---------- Input material ----------
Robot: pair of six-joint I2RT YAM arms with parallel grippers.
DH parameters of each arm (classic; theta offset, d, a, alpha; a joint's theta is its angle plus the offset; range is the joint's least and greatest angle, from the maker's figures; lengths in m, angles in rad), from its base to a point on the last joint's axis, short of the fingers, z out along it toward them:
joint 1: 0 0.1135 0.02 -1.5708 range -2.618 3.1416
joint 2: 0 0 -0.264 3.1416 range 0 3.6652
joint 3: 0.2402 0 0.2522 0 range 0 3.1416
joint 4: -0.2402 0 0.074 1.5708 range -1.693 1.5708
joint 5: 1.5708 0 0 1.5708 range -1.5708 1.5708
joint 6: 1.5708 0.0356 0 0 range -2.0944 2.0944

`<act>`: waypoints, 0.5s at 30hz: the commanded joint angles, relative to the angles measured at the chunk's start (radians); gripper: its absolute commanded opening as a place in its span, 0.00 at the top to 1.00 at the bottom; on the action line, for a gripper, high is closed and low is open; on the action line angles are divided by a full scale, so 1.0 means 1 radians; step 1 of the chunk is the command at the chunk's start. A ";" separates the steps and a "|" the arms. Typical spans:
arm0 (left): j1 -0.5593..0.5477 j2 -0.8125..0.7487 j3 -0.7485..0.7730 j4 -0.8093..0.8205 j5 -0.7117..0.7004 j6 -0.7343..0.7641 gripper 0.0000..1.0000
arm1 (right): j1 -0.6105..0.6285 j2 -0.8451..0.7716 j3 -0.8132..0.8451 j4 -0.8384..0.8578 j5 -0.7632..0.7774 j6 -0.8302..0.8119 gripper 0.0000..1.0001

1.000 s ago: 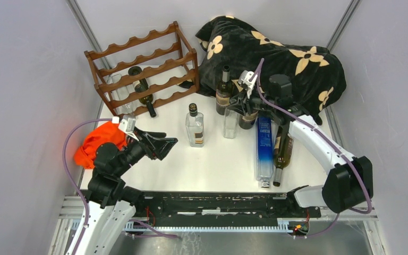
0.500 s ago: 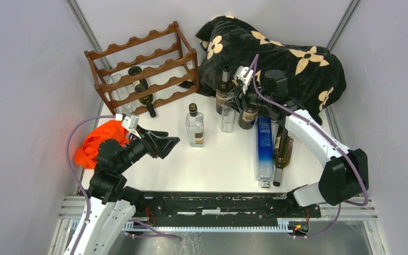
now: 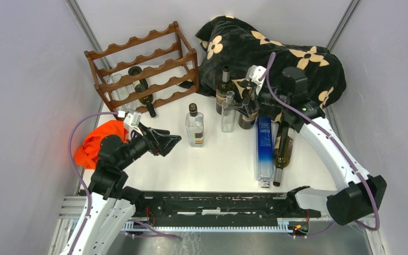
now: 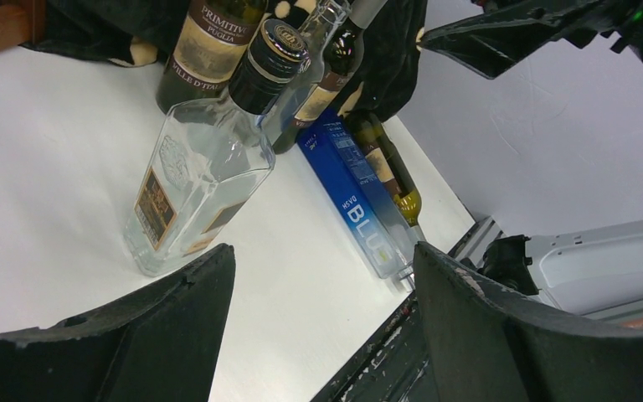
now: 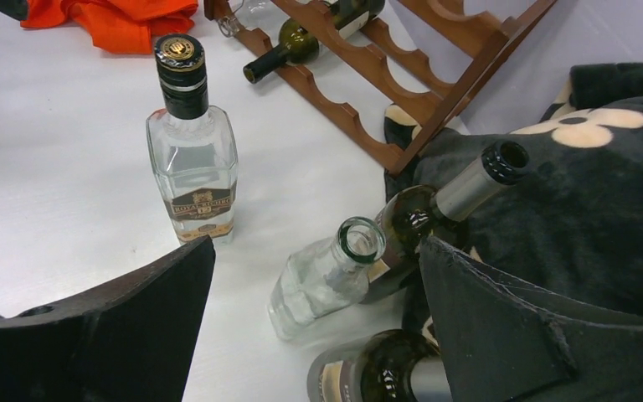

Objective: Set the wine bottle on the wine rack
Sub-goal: Pick up the wine bottle from the center of the board.

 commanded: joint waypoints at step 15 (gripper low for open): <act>-0.002 0.036 0.082 -0.012 -0.013 0.018 0.00 | -0.161 -0.343 -0.352 -0.270 -0.198 -0.371 0.02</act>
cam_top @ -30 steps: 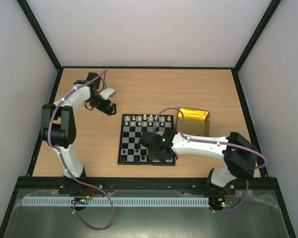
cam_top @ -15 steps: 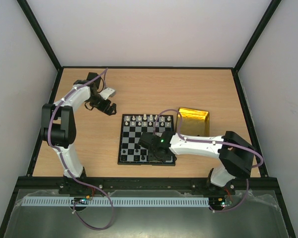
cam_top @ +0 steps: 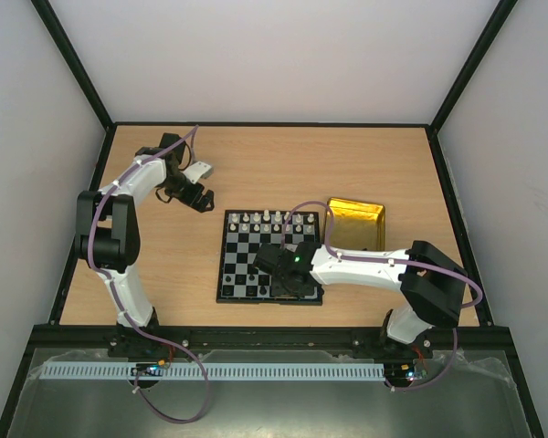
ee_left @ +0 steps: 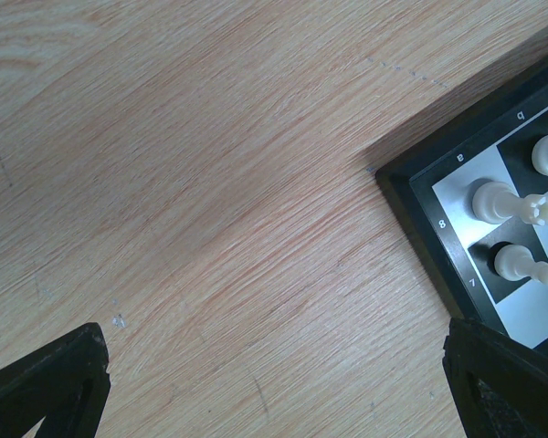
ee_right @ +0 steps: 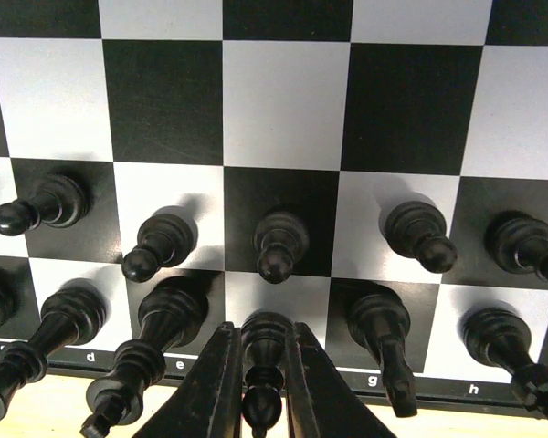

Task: Set up the chess pieces on the board
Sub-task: Place the chess piece on the chessboard.

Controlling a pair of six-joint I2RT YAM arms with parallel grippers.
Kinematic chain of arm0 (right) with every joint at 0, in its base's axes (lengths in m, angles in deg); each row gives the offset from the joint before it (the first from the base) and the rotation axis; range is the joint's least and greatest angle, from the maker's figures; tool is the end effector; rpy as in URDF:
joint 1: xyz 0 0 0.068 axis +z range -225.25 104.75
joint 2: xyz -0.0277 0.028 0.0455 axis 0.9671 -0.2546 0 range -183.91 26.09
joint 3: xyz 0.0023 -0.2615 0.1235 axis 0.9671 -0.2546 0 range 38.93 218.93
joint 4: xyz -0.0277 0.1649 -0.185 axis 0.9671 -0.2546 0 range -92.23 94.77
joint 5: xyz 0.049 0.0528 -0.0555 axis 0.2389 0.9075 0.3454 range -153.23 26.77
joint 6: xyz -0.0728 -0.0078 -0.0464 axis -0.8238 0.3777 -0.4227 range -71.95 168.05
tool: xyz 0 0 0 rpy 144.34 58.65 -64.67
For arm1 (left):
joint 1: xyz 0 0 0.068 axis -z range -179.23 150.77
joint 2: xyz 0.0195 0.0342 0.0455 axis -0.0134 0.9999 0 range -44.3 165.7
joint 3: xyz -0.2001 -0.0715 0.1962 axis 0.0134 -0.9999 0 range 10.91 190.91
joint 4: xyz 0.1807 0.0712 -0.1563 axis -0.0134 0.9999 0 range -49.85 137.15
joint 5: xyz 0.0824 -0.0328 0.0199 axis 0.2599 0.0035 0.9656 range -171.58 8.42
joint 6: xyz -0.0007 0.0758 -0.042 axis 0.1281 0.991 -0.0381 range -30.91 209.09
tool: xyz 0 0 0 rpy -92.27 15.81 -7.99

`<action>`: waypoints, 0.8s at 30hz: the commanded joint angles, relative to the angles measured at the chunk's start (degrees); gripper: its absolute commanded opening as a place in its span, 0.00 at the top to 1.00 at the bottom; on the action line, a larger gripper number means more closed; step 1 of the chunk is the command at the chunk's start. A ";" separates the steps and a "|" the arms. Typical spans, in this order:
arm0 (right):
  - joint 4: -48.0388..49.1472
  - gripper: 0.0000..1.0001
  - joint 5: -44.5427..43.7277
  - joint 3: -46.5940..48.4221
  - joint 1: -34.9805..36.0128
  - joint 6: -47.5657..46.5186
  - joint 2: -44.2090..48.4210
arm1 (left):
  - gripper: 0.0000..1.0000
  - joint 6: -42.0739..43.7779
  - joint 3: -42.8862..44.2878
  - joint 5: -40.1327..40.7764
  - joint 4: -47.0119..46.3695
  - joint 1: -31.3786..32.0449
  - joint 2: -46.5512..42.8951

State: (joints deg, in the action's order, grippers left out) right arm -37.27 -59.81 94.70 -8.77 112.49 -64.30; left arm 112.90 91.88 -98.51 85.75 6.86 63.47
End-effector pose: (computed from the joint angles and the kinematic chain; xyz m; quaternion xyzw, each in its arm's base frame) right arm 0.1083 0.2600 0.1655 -0.0211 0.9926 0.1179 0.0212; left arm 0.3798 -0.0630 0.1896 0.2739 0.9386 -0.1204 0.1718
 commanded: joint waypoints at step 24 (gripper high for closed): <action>-2.24 0.80 -2.01 1.15 -0.71 -1.08 1.32 | 0.01 0.27 0.47 -0.63 0.63 0.07 -0.28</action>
State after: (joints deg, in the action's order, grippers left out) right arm -37.36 -60.20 94.70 -9.30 111.47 -64.28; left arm 112.92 91.88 -98.51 85.75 6.86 63.47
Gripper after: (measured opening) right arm 0.194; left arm 0.992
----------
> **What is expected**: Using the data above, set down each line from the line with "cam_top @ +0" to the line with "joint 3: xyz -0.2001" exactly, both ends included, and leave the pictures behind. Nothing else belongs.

> **Result of the exercise**:
cam_top @ +0 steps: 
ee_left @ +0 steps: 
ee_right @ +0 steps: 

Task: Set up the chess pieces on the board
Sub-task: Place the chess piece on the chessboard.

Controlling a pair of six-joint I2RT YAM arms with parallel grippers.
Kinematic chain of arm0 (right) with every joint at 0, in its base's axes (lengths in m, angles in deg); each row gives the offset from the joint before it (the first from the base) and the rotation axis; range is the joint's least and greatest angle, from the maker's figures; tool is the end effector; rpy as in URDF:
joint 1: xyz 0 0 0.068 axis +z range -225.25 104.75
joint 2: xyz -0.0277 0.028 0.0455 axis 0.9671 -0.2546 0 range -183.91 26.09
joint 3: xyz 0.0023 -0.2615 0.1235 axis 0.9671 -0.2546 0 range 38.93 218.93
joint 4: xyz -0.0277 0.1649 -0.185 axis 0.9671 -0.2546 0 range -92.23 94.77
joint 5: xyz 0.049 0.0528 -0.0555 axis 0.2389 0.9075 0.3454 range -153.23 26.77
joint 6: xyz -0.0728 -0.0078 -0.0464 axis -0.8238 0.3777 -0.4227 range -71.95 168.05
tool: xyz 0 0 0 rpy 144.34 58.65 -64.67
For arm1 (left):
joint 1: xyz 0 0 0.068 axis -z range -179.23 150.77
joint 2: xyz 0.0195 0.0342 0.0455 axis -0.0134 0.9999 0 range -44.3 165.7
joint 3: xyz -0.2001 -0.0715 0.1962 axis 0.0134 -0.9999 0 range 10.91 190.91

Nothing else is needed to complete the answer.